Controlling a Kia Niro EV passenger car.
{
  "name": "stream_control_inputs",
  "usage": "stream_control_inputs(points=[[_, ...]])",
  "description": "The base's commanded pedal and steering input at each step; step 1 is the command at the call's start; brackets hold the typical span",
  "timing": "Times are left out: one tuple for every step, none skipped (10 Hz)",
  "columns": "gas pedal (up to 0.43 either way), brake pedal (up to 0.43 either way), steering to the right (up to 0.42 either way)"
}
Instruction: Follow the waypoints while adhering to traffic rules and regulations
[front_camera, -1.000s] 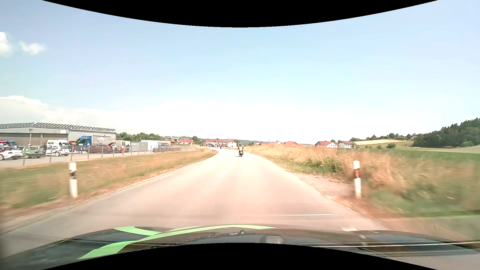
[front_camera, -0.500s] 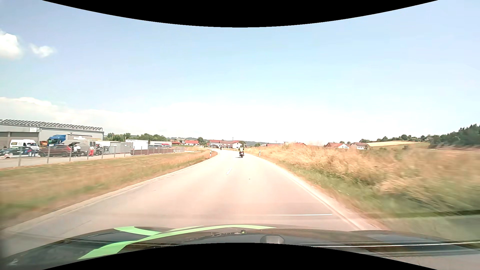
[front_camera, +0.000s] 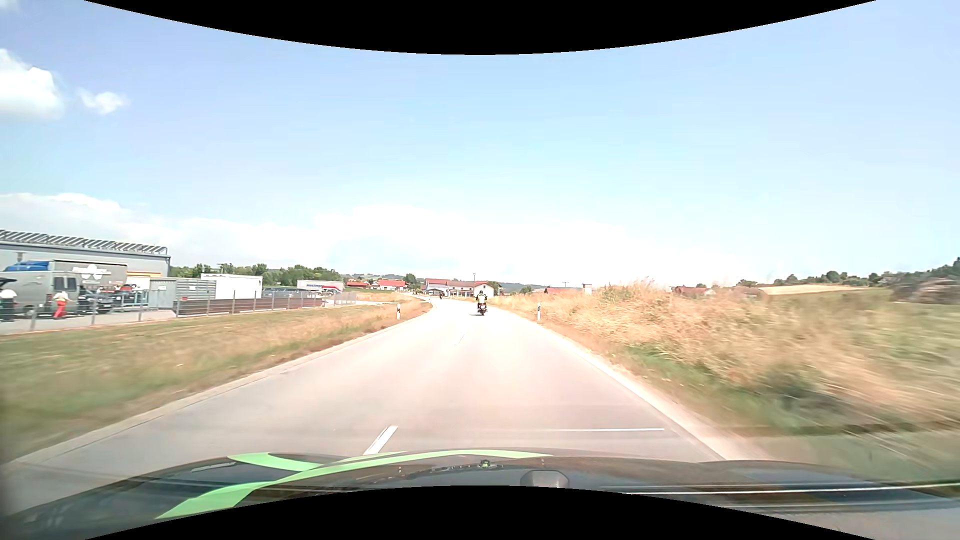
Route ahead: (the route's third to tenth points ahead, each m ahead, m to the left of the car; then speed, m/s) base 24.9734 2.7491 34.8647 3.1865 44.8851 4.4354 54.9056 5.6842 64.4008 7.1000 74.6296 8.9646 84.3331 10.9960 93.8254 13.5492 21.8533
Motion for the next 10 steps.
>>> stream_control_inputs(points=[[0.220,0.000,-0.013],[0.189,0.000,-0.014],[0.157,0.000,-0.014],[0.150,0.000,-0.015],[0.150,0.000,-0.016],[0.157,0.000,-0.016],[0.157,0.000,-0.016],[0.157,0.000,-0.016],[0.138,0.000,-0.016],[0.098,0.000,-0.015]])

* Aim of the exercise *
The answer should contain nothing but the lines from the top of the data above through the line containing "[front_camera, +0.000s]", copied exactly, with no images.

* Task output *
Controlling a Kia Niro EV passenger car.
{
  "name": "stream_control_inputs",
  "usage": "stream_control_inputs(points=[[_, ...]])",
  "description": "The base's commanded pedal and steering input at each step; step 1 is the command at the call's start; brackets hold the typical span",
  "timing": "Times are left out: one tuple for every step, none skipped (10 Hz)",
  "columns": "gas pedal (up to 0.43 either way), brake pedal (up to 0.43 either way), steering to the right (up to 0.42 either way)"
}
Instruction: Follow the waypoints while adhering to traffic rules and regulations
[front_camera, -1.000s] 
[front_camera, -0.500s] 
[front_camera, +0.000s] 

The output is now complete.